Ya know, unless you LIVED it back in the late 50's/early 60's. Unless you were 15-25 back then, you haven't got a CLUE what we went thru back then. If your in your 30's/40's, you REALLY don't know.

Imagine, if you can, back then the dealers HID the new cars. The new cars were shipped with CAR COVERS in Late August/early September. Every year was an adventure!. Imagine seeing the 58 Chevy for the first time in 1957!. Then every year was a NEW body style!. I can remember me and the guys cruising the dealers BACK LOTS looking for new cars to see what they looked like. Especially in the middle of the night, and having the cops interupt our "investigation" (and that's all it was was looking for a new Chevy or Ford). when you went to the track and 409's or 426's or 427 Fords were NEW cars!. Every year was a NEW year.

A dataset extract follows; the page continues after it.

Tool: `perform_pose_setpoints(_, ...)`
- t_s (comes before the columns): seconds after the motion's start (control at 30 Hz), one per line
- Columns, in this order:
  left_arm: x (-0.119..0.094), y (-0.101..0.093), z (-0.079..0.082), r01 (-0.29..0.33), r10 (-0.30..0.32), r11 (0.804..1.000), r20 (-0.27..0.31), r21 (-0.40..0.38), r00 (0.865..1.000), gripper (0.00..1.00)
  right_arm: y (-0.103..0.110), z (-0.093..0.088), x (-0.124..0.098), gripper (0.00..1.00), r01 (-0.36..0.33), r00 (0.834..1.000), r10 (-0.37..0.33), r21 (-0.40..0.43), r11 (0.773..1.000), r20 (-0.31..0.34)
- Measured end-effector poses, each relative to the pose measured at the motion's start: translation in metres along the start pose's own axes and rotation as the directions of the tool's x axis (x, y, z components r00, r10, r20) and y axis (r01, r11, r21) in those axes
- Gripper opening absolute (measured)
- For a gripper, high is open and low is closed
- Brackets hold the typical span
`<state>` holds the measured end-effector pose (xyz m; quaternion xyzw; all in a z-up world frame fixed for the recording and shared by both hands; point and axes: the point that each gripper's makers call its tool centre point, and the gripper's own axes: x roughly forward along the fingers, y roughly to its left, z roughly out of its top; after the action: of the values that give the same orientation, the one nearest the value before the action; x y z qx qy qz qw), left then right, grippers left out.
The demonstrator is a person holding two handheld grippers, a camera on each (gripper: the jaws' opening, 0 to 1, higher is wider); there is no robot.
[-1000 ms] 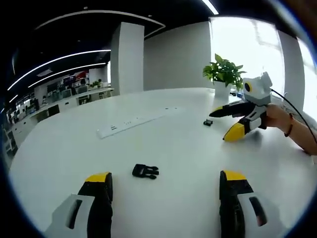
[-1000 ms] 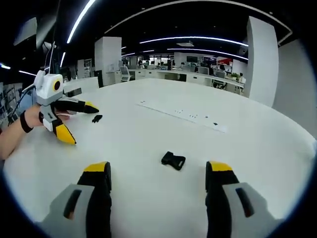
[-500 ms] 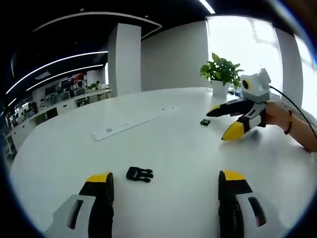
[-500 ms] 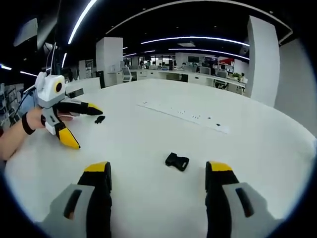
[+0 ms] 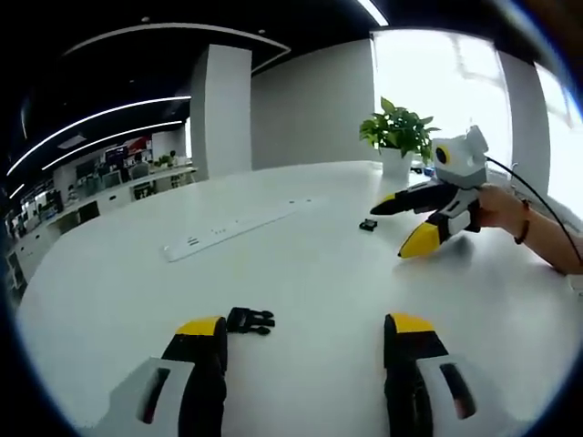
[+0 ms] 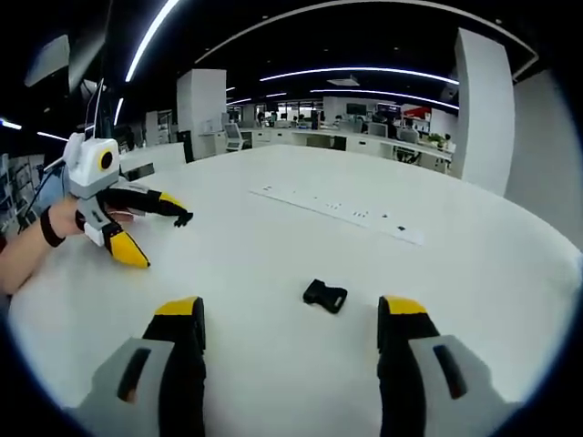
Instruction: Snap the two parts of the plastic buckle together until the buckle closes and remains connected.
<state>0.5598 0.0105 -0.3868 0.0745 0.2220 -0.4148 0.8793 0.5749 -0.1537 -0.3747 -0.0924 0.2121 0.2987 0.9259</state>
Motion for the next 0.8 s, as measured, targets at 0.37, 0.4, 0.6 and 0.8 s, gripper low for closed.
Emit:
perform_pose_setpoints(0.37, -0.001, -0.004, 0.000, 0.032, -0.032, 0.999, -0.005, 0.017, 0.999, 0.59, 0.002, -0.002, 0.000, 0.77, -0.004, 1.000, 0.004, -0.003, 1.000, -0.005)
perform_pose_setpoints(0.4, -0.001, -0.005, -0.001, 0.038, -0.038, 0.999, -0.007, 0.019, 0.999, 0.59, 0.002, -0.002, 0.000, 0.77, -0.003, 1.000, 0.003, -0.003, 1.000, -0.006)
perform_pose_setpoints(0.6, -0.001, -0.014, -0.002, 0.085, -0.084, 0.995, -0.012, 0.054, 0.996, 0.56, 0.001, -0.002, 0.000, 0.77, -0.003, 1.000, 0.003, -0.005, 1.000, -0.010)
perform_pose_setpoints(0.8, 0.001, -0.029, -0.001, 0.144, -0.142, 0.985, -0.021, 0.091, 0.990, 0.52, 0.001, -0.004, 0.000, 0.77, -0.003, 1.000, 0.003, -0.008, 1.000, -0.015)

Do kids today search the car lots for a new Malibu?. Does the new Impala make them drool?. Will the new Mustang spoken of in "Wake up" be a surprise in the fall?. Now you see the new cars months, if not years before they hit the lots, back then they tried to SURPRISE you when new cars were introduced, each September/October was a BIG DEAL at the dealers. Look at the body styles of the new cars back then, how often they were COMPLETELY changed. Then the Corvair in '60, the Chevy II in 1962, the Malibu in 1964. And corrosponding Fords and Mopars.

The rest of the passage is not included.